By examining and integrating all relevant, interdependent influences on a healthcare system into a coherent model, a much deeper level of insight is achievable than by other methods.
By applying predictive models to historical and current populations, a powerful explorative tool is available for predicting both the range and likelihood of possible outcomes.
By evaluating how different strategies might perform in a myriad of scenarios, an optimum approach to healthcare services delivery with associated likely outcomes and inherent risks can be identified.
Analytic Cube was founded with the purpose of providing a better understanding of healthcare services delivery by developing robust, realistic predictive models. We use these models to provide the foresight needed by stakeholders to make better decisions to shape the future of healthcare in Canada. We call this platform Posyden.
In order to build powerful, informative models we have assembled a team that brings together skills and experience across a diverse range of disciplines: computer science, data science, information technology, statistics, medicine, and psychiatry.
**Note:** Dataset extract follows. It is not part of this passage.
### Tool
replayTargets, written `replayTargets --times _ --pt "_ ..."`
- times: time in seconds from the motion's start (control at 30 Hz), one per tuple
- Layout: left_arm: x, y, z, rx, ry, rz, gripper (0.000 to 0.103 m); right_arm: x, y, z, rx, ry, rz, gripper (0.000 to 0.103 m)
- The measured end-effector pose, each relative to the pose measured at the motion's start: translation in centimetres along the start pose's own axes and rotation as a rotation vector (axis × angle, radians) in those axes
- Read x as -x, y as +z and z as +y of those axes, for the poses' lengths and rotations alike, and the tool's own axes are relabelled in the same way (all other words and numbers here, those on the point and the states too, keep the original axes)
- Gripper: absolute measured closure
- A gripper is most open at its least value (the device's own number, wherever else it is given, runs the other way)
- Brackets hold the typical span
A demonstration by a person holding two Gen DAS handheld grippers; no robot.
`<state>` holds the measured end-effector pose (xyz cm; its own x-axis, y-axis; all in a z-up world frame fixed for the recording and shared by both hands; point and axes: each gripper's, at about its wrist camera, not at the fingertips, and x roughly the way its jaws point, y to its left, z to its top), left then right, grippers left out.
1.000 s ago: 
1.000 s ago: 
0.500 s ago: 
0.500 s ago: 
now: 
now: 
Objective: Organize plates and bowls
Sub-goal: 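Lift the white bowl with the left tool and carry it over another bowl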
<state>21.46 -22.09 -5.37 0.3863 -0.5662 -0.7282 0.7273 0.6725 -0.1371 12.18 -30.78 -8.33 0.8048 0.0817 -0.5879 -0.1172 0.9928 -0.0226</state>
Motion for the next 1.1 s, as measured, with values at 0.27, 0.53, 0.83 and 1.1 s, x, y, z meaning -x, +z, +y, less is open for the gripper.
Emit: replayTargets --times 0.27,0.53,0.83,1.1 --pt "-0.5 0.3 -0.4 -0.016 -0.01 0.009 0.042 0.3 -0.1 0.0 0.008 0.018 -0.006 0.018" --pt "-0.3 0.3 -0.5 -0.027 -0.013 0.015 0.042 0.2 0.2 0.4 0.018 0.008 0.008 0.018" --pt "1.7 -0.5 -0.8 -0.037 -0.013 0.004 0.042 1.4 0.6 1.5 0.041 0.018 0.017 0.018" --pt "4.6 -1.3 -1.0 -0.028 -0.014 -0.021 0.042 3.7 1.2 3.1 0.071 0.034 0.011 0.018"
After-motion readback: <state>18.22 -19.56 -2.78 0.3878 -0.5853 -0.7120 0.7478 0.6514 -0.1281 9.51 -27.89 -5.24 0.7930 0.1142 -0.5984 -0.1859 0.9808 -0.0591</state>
Analytic Cube was founded out of a desire to understand healthcare services delivery; to specifically answer the question "how can patient outcomes be improved at lower cost?" Consequently, this has driven us to develop new approaches and new tools, bringing together people with disparate interests in medical services delivery, data analytics, statistics, and computer science integrated with emerging fields such as cloud computing, data science, and machine learning.